Task instructions: Return, word for word, the lines of the listing below from the one with "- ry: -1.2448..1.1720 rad" through the one with "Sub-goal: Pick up", and no other lines.

Supplied entries:
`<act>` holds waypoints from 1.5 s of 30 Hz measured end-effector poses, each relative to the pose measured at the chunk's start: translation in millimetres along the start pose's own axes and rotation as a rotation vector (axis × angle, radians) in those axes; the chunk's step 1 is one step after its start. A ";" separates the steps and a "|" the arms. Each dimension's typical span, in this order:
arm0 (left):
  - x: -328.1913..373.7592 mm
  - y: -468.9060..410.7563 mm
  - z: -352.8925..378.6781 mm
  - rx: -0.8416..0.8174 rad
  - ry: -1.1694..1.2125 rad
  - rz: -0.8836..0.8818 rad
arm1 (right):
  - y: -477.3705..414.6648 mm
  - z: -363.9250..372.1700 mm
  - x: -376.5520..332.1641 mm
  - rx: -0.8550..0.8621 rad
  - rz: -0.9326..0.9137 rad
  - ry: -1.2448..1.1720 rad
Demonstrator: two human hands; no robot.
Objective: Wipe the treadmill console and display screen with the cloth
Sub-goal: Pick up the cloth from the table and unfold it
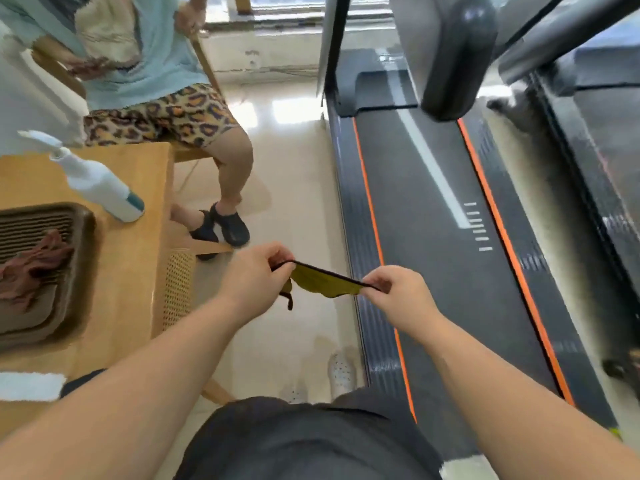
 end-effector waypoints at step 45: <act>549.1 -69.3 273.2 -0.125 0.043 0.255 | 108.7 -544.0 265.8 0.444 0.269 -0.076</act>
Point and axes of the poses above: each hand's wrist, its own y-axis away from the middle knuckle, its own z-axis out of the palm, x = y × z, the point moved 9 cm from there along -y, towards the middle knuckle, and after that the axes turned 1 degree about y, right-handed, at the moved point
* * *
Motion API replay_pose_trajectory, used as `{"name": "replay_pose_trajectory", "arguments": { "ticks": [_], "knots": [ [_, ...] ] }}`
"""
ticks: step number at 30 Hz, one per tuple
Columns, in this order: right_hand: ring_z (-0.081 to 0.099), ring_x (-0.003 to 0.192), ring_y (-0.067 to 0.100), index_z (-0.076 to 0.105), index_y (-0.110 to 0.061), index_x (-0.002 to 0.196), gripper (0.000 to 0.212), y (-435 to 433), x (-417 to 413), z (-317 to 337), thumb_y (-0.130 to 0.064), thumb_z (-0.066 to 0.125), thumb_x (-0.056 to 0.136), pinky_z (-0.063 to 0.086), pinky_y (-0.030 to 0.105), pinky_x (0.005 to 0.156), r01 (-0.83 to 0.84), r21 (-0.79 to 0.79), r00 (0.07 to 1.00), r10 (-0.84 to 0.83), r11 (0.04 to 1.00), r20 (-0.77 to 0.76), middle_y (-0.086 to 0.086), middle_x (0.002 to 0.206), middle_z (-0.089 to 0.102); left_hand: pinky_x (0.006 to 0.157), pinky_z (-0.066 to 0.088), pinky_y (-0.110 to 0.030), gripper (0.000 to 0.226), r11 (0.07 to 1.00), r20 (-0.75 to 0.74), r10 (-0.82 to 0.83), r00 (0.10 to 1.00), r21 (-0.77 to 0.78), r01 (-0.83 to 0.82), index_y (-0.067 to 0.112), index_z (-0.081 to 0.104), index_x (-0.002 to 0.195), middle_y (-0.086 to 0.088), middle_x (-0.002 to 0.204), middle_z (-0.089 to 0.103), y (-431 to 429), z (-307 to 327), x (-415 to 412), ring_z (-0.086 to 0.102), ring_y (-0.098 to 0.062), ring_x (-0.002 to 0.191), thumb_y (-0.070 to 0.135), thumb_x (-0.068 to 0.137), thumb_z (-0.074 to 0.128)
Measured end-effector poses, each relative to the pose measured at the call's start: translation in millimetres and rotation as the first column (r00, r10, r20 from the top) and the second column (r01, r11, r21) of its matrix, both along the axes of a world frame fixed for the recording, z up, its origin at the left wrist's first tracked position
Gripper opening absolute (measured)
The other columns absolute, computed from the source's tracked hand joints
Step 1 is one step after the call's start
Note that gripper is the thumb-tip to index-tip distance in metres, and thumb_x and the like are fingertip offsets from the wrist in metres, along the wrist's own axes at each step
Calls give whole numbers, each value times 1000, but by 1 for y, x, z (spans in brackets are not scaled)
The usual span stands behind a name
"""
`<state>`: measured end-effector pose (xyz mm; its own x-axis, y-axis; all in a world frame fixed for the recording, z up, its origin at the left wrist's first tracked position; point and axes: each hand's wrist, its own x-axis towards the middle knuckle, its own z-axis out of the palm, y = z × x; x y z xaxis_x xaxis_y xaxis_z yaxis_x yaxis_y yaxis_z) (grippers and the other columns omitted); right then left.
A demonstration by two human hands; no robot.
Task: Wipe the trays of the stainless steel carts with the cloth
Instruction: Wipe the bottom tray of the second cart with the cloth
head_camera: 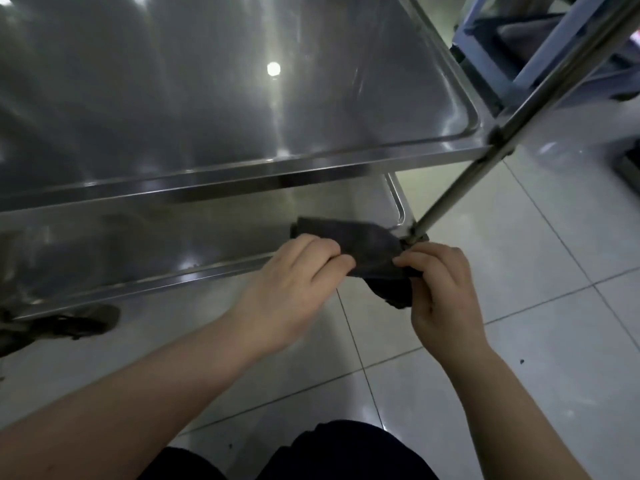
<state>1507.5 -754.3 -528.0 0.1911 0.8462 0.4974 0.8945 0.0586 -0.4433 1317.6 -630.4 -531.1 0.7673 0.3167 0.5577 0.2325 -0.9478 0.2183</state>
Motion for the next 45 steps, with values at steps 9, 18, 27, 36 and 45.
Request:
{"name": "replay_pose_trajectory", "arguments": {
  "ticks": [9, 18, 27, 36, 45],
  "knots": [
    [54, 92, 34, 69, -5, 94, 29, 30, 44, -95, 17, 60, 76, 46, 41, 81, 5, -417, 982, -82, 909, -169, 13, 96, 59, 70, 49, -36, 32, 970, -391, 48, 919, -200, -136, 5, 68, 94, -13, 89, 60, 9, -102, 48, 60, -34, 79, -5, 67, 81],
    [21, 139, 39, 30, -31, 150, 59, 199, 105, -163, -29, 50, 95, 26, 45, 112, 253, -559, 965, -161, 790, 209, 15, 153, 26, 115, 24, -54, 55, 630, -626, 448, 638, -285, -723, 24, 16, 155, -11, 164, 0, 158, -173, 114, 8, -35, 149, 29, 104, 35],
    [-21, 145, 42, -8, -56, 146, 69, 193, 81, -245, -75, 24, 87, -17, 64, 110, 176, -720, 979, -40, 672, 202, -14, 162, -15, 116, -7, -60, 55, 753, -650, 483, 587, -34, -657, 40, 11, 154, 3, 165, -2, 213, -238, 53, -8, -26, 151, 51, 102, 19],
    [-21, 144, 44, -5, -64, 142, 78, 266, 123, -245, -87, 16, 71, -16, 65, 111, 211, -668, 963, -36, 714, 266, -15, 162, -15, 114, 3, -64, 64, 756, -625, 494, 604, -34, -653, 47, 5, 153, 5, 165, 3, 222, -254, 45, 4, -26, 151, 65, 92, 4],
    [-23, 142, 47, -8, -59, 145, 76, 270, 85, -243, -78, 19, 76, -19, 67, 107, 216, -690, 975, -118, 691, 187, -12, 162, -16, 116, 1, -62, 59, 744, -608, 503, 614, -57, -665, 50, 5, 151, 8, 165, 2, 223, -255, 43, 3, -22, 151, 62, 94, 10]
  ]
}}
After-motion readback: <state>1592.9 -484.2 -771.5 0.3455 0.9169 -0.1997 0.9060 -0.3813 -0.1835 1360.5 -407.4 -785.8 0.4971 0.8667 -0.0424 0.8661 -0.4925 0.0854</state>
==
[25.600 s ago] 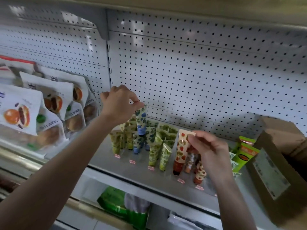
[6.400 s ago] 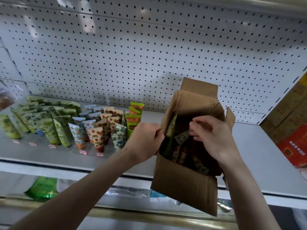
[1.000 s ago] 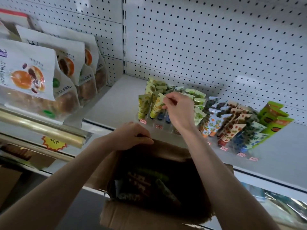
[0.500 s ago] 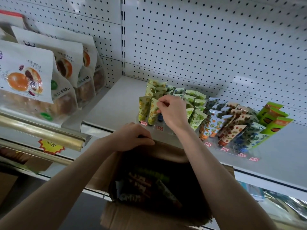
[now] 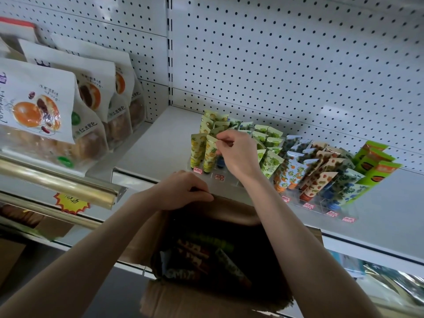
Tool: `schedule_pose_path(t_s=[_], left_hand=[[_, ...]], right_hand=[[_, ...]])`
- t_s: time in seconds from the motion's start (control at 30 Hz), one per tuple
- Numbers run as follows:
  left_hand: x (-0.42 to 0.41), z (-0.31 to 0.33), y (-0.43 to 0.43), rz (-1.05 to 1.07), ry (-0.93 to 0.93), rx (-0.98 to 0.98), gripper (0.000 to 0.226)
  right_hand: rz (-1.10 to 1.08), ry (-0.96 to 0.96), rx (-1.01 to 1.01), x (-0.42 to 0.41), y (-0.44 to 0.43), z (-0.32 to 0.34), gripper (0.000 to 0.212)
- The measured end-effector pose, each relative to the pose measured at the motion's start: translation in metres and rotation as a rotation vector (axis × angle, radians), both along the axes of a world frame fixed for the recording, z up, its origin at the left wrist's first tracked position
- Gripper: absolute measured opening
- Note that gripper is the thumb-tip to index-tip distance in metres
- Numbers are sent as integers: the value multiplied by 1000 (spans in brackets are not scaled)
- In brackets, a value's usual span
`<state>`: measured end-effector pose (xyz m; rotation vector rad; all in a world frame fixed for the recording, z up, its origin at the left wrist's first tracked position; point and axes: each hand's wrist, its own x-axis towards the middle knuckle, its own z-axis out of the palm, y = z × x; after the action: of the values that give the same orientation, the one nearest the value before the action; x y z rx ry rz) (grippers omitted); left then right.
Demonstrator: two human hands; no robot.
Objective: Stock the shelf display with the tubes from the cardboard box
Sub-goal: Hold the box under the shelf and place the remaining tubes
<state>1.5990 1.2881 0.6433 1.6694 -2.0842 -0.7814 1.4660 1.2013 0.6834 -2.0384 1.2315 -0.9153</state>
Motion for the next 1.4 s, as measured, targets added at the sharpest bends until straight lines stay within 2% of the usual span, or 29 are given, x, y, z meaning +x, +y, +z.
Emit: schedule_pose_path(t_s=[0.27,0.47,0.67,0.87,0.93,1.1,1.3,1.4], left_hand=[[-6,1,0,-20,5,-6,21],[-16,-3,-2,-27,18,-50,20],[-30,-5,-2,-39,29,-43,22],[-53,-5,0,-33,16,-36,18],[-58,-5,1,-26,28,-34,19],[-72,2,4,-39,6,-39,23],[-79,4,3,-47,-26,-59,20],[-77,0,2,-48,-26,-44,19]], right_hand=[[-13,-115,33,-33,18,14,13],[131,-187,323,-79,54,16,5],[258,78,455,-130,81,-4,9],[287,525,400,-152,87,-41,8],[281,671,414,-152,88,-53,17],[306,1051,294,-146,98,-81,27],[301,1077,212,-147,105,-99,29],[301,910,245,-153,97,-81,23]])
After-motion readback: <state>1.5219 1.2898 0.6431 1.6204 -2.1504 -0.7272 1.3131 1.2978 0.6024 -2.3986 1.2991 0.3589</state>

Exercise solution:
  - ry: -1.2448..1.1720 rad
Demonstrator: two human hands; no robot.
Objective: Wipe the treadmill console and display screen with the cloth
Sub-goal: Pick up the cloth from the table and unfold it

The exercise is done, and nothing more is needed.